University threatens 25% pay cut for staff who do not upload learning material following strikes


Durham University has threatened to deduct 25% of pay from University staff who do not upload teaching materials from sessions lost to the strike. 

This comes in light of UCU plans to strike consecutive weeks this term, starting next week from 14th to 18th February, followed by a two-day strike on 21st and 22nd February, concluding with a three-day strike between 28th February to 2nd March.

The university plan to withhold 25% of pay for Action Short of a Strike

After the proposed strike action, some staff will take part in Action Short of a Strike (ASOS) until 3rd May which will mean some staff will decide not to post missed learning material from the strike for students to catch-up online. 

The University said in an email to all staff that they intend “to withhold 25% of pay for ASOS” which according to the UCU would have included “sharing/uploading materials from teaching lost to strikes”. 

In response, Durham UCU has called the University’s decision “to be punitive deductions, unnecessarily confrontational, and an attempt to intimidate”. They also questioned the legality of the move. 

The UCU also believe this move is a “show that the employers are concerned about the impact of our industrial action” and called on its members to “make a strong response”.

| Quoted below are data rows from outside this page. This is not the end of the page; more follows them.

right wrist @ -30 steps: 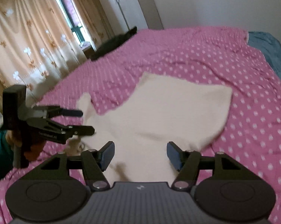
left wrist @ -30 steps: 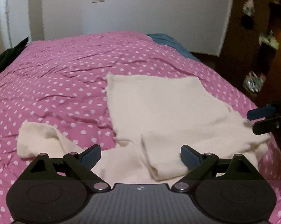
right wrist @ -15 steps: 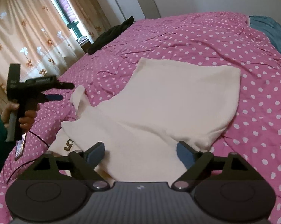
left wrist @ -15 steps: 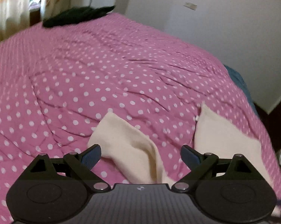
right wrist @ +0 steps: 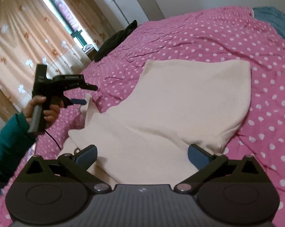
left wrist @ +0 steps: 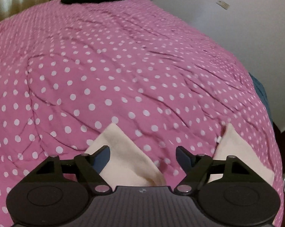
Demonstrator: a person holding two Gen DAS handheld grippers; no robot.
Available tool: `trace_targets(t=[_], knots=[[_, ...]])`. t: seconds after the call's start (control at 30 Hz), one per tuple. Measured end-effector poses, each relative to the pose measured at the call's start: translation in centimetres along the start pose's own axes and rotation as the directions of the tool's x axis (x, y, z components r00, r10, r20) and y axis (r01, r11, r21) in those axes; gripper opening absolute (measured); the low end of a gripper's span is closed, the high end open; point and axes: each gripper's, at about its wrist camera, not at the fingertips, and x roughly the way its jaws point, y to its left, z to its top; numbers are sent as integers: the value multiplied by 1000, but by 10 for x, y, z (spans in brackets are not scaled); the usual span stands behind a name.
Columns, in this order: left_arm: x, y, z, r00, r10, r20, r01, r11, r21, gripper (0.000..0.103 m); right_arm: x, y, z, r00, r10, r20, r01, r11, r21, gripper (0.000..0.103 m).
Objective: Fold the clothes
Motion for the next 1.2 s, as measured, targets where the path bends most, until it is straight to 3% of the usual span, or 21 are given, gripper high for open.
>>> trace_targets(t=[0.1,0.2,0.3,0.37,0.47,0.6,0.7,0.8,0.83,0.9,1.03,1.2], knots=[[6,4,2,1000,4,-15,-4,1000,-27,69,1,-5,1,1000,18,2,-18,999,33,103],[10,7,2,1000,25,-15,-26,999,-36,52,3,-2,-1,1000,6,0,-6,1000,21,103],[11,17,1,1000,29,-12,-30,997,-64,34,5,1,-3,1000,-5,-6,5,1000,10,103],[8,23,1,1000,20,-5,-21,997,-79,13,6,0,-2,1000,-2,-20,2,1000,4,103],[-2,30,1,1000,-15,17,17,995,-94,5,4,-3,1,1000,11,-17,-11,1000,27,103],[-28,26,4,991,-104,80,110,991,-74,4,-6,-1,3,999,13,31,-14,999,38,103],[-56,13,9,966,-208,155,212,977,-12,4,-16,4,5,998,2,67,-4,1000,23,103],[-83,-10,12,924,-313,217,306,950,68,4,-26,8,7,995,-5,98,3,1000,16,103],[-91,-18,13,908,-352,228,337,936,99,4,-29,8,7,994,-4,109,2,1000,17,103],[-103,-35,13,894,-387,227,355,920,167,4,-35,9,8,991,-4,132,1,1000,19,103],[-90,-51,7,946,-282,157,253,950,182,6,-41,8,5,988,10,151,-14,1000,28,103],[-51,-36,3,984,-140,107,128,986,107,14,-36,6,2,990,23,139,-28,999,30,103]])
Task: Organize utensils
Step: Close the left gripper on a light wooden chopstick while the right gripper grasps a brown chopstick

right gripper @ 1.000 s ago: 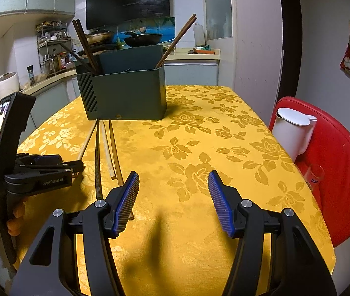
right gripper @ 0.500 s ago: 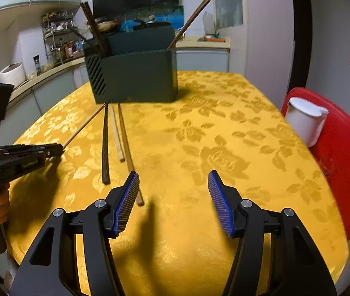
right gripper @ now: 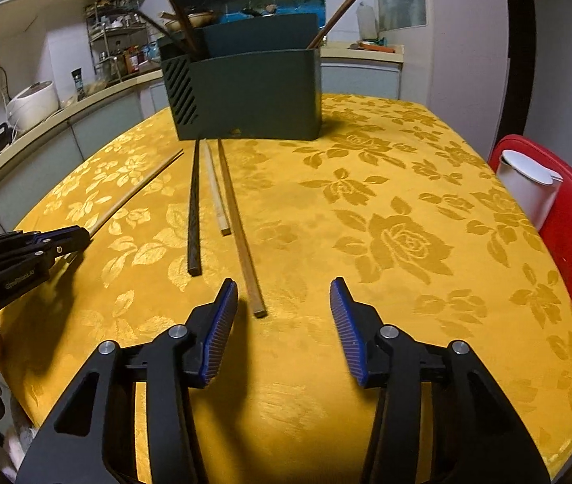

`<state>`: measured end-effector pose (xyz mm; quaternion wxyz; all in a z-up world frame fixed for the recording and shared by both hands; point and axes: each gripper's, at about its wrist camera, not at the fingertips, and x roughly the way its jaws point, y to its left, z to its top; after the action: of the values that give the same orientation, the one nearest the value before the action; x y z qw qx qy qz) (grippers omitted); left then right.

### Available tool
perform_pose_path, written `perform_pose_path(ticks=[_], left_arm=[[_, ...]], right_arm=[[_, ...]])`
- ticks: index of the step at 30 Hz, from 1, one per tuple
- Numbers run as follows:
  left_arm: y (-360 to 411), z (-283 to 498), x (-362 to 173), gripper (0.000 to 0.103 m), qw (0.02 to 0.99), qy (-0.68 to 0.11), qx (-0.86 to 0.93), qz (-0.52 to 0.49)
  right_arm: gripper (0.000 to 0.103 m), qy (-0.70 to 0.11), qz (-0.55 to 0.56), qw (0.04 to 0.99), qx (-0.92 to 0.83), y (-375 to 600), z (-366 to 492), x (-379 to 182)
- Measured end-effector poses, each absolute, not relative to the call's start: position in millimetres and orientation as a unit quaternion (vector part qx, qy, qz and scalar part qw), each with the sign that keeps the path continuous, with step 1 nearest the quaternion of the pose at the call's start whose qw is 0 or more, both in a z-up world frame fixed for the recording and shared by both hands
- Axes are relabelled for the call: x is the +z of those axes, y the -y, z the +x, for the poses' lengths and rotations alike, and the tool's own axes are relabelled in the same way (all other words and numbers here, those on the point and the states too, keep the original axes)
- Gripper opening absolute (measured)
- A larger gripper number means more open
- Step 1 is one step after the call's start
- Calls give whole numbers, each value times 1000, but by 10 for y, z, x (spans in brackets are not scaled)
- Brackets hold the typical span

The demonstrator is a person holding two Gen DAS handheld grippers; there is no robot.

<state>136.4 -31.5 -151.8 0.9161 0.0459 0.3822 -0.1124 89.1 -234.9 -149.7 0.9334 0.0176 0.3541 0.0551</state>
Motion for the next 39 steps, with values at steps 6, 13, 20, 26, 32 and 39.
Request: perform_pose_path(ticks=[6, 13, 20, 26, 32, 39], left_arm=[[232, 1265, -1517, 7, 916, -383, -115, 27], [225, 1148, -1529, 7, 922, -371, -107, 37], [194, 1130, -1534, 7, 923, -368, -107, 29], [197, 1111, -1536, 7, 924, -366, -107, 31], [187, 1115, -1535, 7, 923, -367, -108, 27], [174, 1118, -1532, 7, 923, -369, -110, 20]], right_arm=[[30, -348, -9, 936, 58, 2237, 906, -1509], [15, -339, -36, 940, 32, 2217, 873, -1511], [9, -344, -9, 939, -5, 2412, 822, -1516], [8, -338, -7, 941, 23, 2367, 803, -1527], [18, -346, 24, 937, 42, 2465, 897, -1510], [38, -345, 35, 937, 50, 2498, 907, -1457]])
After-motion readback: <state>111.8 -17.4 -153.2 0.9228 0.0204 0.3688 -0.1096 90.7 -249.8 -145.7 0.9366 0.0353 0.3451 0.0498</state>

In an email sent to all students, the University said they “expect all material relevant to cancelled classes will be posted no later than Monday 7th March”. They did not mention the threat of a wage cut in this email, although they admitted that some staff would likely not post materials due to ASOS. 

“I’ll be deducted 25% of my pay if I don’t retroactively do the work I didn’t get paid for”

dr daniel hartley via twitter @danieljhartley

The University’s decision to pursue the pay cut was criticised by some University staff. This included Dr Daniel Hartley who tweeted in response to the news “I’ll be deducted 25% of my pay if I don’t retroactively do the work I didn’t get paid for”. 

This sentiment was echoed by Dr Jack Copley who called the stance “unbelievably punitive and cynical”. He went on further to say that “if workers are forced to make up for any lost labour when they return from strike, then the right to strike is effectively revoked”.

Student organisations have also criticised the decision with the Durham University Labour Club giving their support to the UCU, saying that “University management have treated these workers disgracefully. This is yet another outrage, we stand unequivocally with @ucuatdurham”. 

The threat to deduct 25% of pay has also been made by other universities including Queen Mary’s and Birmingham. The University of Cambridge also intended to deduct pay, but has since backed down from doing so, with the UCU citing a “strong response from union members” as the reason for this. 

A spokesperson told Palatinate that Durham University has limited influence over changes to the pension scheme as it is national, but that it believes it is “a very good pension relative to other schemes” and said it is “currently paying more into the USS pension scheme than ever before”.

The University also said it has developed a comprehensive Health and Wellbeing Strategy, and that academic departments track and manage the workload of staff, welcoming collaboration with UCU members to review existing strategy. The University claims it has “limited the use of casual contracts” and that “all roles are aligned to the University pay scales at the appropriate grade.”

It continued: “There is transparency over the calculation of workload and payments, along with the expectations of roles. We continue to work alongside our recognised trade unions in this area.”